Going beyond the spreadsheet - developing Best Practices in ‘long-tail’ environmental data curation and publishing

Corinna Gries; Renée Brown; Mary Gastil-Buhl; Sarah Elmendorf; Hap Garritt; Mary Martin; Greg Maurer; An Nguyen; John Porter; Timothy Whiteaker

doi:10.1002/essoar.10505435.1

loading page

Going beyond the spreadsheet - developing Best Practices in ‘long-tail’ environmental data curation and publishing

Corinna Gries,
Renée Brown,
Mary Gastil-Buhl,
Sarah Elmendorf,
Hap Garritt,
Mary Martin,
Greg Maurer,
An Nguyen,
John Porter,
Timothy Whiteaker

Abstract

The research data repository of the Environmental Data Initiative (EDI) is a signatory of the FAIR Data Principles. Building on over 30 years of data curation research and experience in the NSF-funded US Long-Term Ecological Research program (LTER), it provides mature functionalities, well established workflows, and support for ‘long-tail’ environmental data publication. High quality scientific metadata are enforced through automatic checks against community developed rules and the Ecological Metadata Language (EML) standard. Although the EDI repository is far along the continuum of making its data FAIR, representatives from EDI and the LTER Information Management community have recently been developing best practices for the edge cases in environmental data publishing. Here we discuss and seek feedback on how to best handle the publication of these ‘long-tail’ data when extensive additional data are available along with e.g., genomics data, physical specimens, or flux tower data. While these latter data are better handled in other discipline-specific repositories such as NCBI, iDigBio, and AmeriFlux, they are frequently associated with other data collected at the same time and location, or even from the same samples.

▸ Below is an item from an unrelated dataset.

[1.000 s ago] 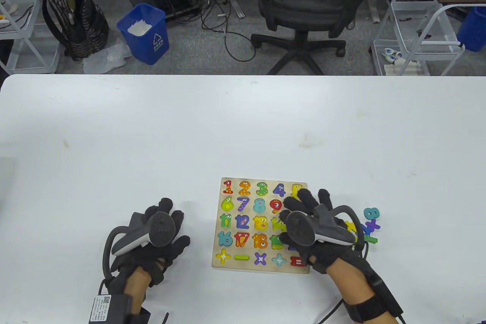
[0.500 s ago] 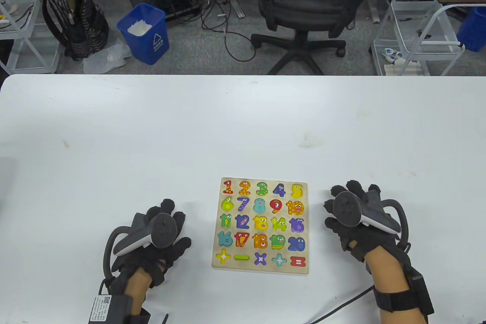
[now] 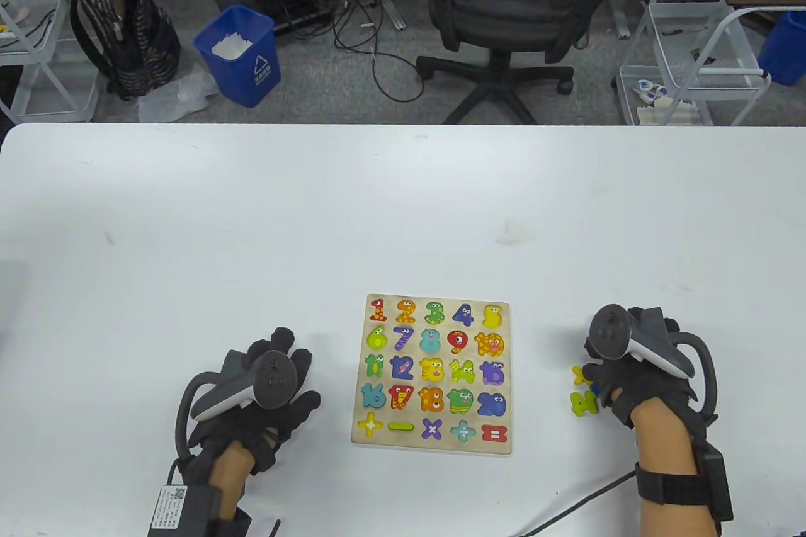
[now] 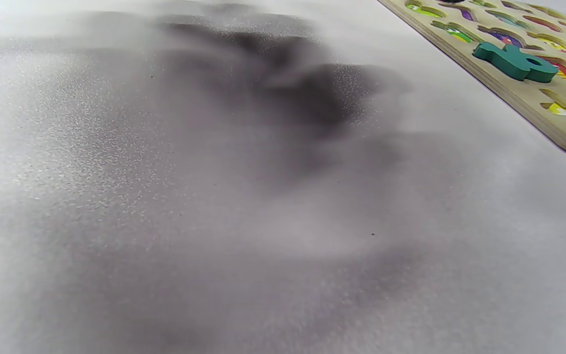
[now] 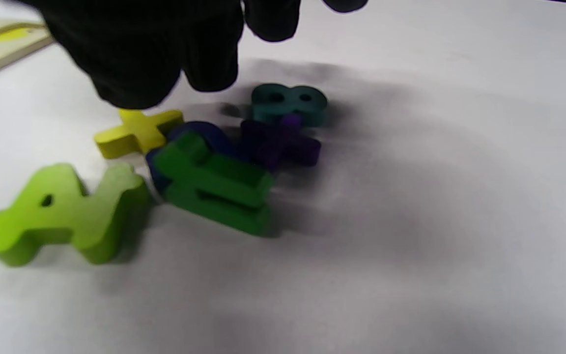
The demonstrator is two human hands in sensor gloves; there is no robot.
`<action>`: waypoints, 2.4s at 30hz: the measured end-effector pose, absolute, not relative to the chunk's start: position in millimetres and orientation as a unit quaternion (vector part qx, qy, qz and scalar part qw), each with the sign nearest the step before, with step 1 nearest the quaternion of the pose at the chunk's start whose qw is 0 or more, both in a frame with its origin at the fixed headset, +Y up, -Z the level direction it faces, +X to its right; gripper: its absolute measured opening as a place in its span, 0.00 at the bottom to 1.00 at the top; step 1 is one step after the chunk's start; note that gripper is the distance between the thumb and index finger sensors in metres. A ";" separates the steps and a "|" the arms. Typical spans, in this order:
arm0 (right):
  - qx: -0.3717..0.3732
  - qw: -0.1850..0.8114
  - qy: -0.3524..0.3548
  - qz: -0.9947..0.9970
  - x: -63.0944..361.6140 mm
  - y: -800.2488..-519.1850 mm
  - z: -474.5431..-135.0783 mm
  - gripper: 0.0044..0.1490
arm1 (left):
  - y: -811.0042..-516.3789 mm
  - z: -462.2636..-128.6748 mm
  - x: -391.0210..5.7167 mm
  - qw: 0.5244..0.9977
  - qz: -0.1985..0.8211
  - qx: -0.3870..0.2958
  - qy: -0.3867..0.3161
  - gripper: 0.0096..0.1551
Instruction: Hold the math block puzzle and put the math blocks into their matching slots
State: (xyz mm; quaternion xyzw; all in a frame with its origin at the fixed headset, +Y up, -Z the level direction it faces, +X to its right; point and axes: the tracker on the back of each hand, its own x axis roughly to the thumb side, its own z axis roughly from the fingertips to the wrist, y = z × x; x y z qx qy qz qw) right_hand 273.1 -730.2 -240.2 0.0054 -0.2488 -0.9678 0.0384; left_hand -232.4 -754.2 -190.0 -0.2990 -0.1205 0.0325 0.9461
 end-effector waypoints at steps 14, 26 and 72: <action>-0.035 0.034 -0.230 -0.972 258.3 -738.5 -244.1 0.39 | -753.9 -188.8 -232.9 0.945 0.039 -0.302 -0.118 0.44; -0.040 0.118 -0.212 -0.969 245.0 -742.5 -246.6 0.34 | -754.1 -189.0 -232.8 0.946 0.039 -0.299 -0.121 0.44; -0.105 0.144 -0.121 -0.976 210.2 -751.1 -240.4 0.37 | -755.5 -186.0 -231.7 0.945 0.043 -0.301 -0.122 0.44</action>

This is particularly relevant across the LTER Network, where sites represent integrative research projects. Questions we address (and seek community input from) include: How to archive documents and images when they are data, e.g., field notebooks, or time-lapse photographs of plant phenology? How to deal with data from Unmanned Vehicle (e.g., drones and underwater gliders), acoustic data, or model outputs, which may be several terabytes in size? How should processing scripts or modeling code be associated with data? Overall, these best practices address issues of Findability and Accessibility of data as well as greater transparency of the research process.